### Required work
The listing should be returned in its entirety, exactly as given.

+ + + + +

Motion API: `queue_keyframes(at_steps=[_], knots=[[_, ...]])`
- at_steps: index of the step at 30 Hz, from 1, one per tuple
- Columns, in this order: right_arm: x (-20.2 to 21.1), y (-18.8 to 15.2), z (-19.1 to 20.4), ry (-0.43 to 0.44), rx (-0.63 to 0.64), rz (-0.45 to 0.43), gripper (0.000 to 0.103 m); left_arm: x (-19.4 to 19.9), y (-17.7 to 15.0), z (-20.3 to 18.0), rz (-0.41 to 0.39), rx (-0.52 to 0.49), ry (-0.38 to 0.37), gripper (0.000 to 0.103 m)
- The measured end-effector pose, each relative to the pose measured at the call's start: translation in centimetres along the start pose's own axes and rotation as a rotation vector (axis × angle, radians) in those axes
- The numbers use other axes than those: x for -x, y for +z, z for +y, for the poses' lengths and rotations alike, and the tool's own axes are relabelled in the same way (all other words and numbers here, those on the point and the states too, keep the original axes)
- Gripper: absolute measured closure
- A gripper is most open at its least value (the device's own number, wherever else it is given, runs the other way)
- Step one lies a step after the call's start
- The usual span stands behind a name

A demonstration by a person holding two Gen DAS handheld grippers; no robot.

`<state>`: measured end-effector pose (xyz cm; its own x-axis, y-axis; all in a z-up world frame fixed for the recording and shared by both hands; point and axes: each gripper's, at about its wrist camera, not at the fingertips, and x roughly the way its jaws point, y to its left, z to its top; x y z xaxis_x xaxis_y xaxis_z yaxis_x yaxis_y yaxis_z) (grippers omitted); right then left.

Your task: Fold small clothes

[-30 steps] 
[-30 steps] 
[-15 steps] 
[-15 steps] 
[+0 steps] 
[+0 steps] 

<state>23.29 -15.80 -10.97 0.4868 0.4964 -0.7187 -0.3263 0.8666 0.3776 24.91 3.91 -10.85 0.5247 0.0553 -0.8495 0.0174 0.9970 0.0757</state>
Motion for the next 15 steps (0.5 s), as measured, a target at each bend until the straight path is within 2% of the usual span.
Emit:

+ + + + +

### Answer for the task
Motion API: `queue_keyframes(at_steps=[_], knots=[[_, ...]])`
- at_steps: index of the step at 30 Hz, from 1, one per tuple
- Columns, in this order: right_arm: x (-20.2 to 21.1), y (-18.8 to 15.2), z (-19.1 to 20.4), ry (-0.43 to 0.44), rx (-0.63 to 0.64), rz (-0.45 to 0.43), gripper (0.000 to 0.103 m); left_arm: x (-19.4 to 19.9), y (-17.7 to 15.0), z (-20.3 to 18.0), rz (-0.41 to 0.39), rx (-0.52 to 0.49), ry (-0.38 to 0.37), gripper (0.000 to 0.103 m)
- The measured end-effector pose, each relative to the pose measured at the call's start: translation in centimetres along the start pose's own axes and rotation as a rotation vector (axis × angle, radians) in those axes
- The numbers use other axes than those: x for -x, y for +z, z for +y, for the poses' lengths and rotations alike, and the tool's own axes are relabelled in the same way (all other words and numbers here, those on the point and the states too, keep the original axes)
- Gripper: absolute measured closure
- A gripper is most open at its least value (the device's own number, wherever else it is given, runs the other way)
- Step one lies a step after the call's start
- The usual span stands behind a name

A demonstration by a person holding two Gen DAS handheld grippers; no robot.

`<state>`: measured end-effector pose (xyz cm; its own x-axis, y-axis; all in a z-up world frame fixed for the recording and shared by both hands; point and axes: each gripper's, at about its wrist camera, not at the fingertips, and x roughly the way its jaws point, y to its left, z to its top; x y z xaxis_x xaxis_y xaxis_z yaxis_x yaxis_y yaxis_z) (grippers omitted); right then left.

Your task: Fold small clothes

[-30 steps] 
[-30 steps] 
[-15 steps] 
[-15 steps] 
[+0 steps] 
[+0 steps] 

<state>23.29 -15.80 -10.97 0.4868 0.4964 -0.7187 -0.3263 0.8666 0.3776 24.91 3.91 -10.85 0.5247 0.0553 -0.8495 0.0174 0.9970 0.0757</state>
Motion for the next 15 steps (0.5 s), as measured, a target at each bend until the straight path is within 2% of the usual span.
Emit:

That covers the exercise completely.